The doctor nursed the invalids with the greatest care, and it made him miserable to see the sufferings he could not alleviate. He did all he could to keep his companions in good spirits; he talked to them, read to them, and told them tales, which his astonishing memory made it easy for him to do. He was often interrupted by the complaints and groans of the invalids, and he stopped his talk to become once more the attentive and devoted doctor. His health kept up well; he did not get thinner, and he used to say that it was a good thing for him that he was dressed like a seal or a whale, who, thanks to its thick layer of fat, easily supports the Arctic atmosphere. Hatteras felt nothing, either physically or morally. Even the sufferings of his crew did not seem to touch him. Perhaps it was because he would not let his face betray his emotions; but an attentive observer would have remarked that a man’s heart beat beneath the iron envelope. The doctor analysed him, studied him, but did not succeed in classifying so strange an organisation, a temperament so supernatural. The thermometer lowered again; the walk on deck was deserted; the Esquimaux dogs alone frequented it, howling lamentably.
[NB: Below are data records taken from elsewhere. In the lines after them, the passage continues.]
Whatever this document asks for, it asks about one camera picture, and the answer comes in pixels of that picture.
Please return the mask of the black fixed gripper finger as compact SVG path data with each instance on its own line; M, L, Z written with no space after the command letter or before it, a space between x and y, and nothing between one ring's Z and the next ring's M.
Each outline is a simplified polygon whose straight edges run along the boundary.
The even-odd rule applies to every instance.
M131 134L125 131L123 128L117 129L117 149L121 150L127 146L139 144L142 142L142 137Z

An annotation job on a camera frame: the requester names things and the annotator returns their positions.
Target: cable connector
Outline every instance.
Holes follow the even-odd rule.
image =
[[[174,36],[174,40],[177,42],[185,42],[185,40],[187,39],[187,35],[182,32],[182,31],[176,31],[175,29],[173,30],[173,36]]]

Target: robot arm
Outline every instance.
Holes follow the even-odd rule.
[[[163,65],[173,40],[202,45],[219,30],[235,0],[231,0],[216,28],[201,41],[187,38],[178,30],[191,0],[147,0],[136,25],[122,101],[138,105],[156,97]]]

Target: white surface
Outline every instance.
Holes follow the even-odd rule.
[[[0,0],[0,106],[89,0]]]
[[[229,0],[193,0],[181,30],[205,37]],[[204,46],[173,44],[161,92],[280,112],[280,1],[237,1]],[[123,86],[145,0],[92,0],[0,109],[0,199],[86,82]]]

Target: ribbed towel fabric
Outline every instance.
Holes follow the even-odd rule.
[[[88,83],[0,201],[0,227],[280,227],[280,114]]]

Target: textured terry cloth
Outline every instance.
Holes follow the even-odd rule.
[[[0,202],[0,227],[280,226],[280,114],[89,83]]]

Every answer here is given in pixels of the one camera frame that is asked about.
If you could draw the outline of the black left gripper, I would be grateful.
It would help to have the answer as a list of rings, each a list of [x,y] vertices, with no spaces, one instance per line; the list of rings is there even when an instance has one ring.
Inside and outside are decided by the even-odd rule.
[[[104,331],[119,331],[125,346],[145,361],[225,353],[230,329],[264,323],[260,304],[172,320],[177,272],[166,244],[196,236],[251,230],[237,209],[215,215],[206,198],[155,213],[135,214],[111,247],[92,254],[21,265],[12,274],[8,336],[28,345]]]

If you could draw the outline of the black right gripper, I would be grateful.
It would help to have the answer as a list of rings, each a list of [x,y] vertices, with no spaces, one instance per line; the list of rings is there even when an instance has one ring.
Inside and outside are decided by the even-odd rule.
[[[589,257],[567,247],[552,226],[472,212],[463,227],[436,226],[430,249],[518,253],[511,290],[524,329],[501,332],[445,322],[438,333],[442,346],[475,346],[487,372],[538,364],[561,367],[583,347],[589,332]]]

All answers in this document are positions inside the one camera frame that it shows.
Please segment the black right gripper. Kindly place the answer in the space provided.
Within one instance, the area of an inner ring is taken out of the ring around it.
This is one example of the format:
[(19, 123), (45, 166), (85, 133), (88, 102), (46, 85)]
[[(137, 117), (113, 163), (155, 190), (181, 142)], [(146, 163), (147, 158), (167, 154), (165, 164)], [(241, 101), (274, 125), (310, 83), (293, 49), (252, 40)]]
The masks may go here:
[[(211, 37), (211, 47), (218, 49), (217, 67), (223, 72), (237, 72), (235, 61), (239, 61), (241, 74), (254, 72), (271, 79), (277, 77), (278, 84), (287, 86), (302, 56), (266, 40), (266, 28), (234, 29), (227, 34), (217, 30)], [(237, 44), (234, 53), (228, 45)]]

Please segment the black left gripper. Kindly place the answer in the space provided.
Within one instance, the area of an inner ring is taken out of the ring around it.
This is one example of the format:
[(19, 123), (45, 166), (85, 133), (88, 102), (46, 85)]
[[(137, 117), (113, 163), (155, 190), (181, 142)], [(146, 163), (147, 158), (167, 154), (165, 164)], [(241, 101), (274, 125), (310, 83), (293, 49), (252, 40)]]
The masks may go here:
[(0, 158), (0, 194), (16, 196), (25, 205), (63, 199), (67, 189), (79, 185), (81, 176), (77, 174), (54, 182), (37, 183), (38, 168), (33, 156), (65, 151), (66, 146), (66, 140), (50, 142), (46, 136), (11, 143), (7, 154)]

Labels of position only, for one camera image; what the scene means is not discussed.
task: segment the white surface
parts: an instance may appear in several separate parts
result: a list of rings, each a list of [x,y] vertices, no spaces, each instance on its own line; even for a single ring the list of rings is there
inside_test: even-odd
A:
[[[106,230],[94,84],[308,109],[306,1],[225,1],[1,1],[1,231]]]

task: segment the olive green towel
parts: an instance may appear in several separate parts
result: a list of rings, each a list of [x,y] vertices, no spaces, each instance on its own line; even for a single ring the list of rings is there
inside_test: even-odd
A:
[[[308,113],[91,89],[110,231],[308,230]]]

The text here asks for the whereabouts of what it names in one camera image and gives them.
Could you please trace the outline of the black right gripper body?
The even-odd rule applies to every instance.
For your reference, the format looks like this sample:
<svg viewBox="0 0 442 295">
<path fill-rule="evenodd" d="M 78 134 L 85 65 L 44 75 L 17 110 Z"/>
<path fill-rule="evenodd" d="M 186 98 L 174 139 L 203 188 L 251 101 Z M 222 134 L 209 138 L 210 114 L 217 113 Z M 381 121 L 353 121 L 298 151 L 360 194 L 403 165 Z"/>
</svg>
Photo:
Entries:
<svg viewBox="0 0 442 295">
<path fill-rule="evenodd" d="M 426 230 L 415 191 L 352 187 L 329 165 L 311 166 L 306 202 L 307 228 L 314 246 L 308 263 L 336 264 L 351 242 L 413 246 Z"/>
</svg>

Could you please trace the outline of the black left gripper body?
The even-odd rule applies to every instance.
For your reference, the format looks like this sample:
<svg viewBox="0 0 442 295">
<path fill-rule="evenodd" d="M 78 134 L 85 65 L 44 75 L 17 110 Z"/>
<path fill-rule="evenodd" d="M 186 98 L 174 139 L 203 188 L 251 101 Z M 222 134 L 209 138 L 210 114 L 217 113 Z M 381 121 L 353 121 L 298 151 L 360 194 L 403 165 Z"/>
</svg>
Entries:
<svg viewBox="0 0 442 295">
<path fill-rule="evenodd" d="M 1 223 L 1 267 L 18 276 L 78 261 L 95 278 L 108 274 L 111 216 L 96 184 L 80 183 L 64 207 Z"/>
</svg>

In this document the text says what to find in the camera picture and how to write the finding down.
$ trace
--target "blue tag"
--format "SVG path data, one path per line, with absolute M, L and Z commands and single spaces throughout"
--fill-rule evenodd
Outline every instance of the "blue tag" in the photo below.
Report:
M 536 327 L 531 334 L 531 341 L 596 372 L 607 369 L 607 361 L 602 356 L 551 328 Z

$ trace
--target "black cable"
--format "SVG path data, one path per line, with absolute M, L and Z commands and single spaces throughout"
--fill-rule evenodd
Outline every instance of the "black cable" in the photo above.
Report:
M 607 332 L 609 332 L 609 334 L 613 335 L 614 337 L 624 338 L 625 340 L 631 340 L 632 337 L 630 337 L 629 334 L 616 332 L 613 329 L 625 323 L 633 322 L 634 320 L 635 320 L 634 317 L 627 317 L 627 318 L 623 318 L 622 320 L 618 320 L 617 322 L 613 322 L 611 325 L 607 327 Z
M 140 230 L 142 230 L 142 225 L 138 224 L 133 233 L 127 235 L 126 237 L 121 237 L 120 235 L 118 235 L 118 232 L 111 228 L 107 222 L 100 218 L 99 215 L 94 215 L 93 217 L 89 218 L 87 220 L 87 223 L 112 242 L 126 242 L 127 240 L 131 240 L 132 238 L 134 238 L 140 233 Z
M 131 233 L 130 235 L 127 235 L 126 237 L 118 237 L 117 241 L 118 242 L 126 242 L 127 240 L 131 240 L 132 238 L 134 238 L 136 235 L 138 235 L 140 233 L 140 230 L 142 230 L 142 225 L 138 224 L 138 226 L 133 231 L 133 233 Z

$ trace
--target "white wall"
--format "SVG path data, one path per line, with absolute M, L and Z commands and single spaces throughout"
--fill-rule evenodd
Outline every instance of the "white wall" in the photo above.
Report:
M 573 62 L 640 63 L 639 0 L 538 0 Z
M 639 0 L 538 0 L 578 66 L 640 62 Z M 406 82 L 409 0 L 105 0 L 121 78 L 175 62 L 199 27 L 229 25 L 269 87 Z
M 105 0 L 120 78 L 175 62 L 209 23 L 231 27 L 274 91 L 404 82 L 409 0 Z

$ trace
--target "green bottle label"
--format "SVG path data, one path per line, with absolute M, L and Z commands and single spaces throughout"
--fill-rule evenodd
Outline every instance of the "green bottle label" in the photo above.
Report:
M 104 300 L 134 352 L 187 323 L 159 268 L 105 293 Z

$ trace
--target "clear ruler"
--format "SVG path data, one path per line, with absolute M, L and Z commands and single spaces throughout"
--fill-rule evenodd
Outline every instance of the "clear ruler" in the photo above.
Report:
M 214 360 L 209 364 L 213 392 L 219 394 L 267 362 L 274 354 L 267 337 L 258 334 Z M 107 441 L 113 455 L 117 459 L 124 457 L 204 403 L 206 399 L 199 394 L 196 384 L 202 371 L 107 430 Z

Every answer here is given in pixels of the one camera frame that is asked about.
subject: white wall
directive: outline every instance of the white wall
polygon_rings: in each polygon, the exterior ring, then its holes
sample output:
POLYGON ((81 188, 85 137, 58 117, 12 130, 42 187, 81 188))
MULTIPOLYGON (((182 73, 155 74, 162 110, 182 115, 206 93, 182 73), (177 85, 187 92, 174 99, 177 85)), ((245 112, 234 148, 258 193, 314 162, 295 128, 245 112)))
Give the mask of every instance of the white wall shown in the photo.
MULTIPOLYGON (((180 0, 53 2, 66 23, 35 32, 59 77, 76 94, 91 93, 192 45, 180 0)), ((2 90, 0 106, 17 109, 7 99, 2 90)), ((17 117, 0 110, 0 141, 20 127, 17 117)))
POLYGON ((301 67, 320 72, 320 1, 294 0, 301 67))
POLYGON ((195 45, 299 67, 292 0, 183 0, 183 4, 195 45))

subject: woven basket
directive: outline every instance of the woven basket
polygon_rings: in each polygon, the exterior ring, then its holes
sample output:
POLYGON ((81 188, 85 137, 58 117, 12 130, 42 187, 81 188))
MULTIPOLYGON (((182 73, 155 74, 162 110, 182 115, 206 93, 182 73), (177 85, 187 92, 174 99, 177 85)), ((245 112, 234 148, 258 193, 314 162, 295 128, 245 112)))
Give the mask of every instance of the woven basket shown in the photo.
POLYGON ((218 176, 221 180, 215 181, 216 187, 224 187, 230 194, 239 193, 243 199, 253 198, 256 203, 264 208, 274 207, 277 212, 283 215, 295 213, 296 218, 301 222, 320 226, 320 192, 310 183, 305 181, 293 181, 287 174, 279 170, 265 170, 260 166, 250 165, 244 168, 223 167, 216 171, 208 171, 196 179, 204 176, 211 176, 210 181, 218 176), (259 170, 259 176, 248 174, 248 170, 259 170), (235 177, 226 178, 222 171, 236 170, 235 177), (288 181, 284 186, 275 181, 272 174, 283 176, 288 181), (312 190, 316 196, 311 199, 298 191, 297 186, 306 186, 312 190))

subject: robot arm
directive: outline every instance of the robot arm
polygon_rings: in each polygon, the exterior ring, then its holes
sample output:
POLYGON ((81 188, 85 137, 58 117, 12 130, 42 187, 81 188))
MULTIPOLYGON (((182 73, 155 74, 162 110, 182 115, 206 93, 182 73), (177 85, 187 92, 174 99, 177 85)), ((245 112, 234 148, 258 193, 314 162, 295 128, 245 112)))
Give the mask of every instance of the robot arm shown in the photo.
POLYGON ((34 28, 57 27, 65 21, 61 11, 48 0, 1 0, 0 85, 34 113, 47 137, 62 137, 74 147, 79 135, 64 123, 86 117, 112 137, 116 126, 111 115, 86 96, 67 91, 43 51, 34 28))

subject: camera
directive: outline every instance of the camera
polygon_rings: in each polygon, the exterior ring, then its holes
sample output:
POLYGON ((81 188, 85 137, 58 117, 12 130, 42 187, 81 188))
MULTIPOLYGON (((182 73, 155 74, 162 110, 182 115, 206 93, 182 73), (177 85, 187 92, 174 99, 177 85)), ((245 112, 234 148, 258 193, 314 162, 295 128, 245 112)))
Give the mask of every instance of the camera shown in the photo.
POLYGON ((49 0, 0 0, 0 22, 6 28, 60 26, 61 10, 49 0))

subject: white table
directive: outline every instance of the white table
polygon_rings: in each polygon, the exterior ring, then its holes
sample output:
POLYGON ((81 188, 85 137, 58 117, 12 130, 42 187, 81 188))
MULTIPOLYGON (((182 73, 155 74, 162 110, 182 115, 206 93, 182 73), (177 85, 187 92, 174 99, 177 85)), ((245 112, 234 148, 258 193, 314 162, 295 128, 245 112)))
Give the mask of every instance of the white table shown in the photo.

There was always one man on guard near the stove to keep up the fire; it was important not to let it go out. As soon as the fire got lower, the cold glided into the room; ice covered the walls, and the humidity, rapidly condensed, fell in snow on the unfortunate inhabitants of the brig. It was in the midst of these unutterable tortures that the 8th of December was reached. That morning the doctor went as usual to consult the exterior thermometer. He found the mercury completely frozen.

“Forty-four degrees below zero!” he cried with terror. And that day they threw the last lump of coal into the stove.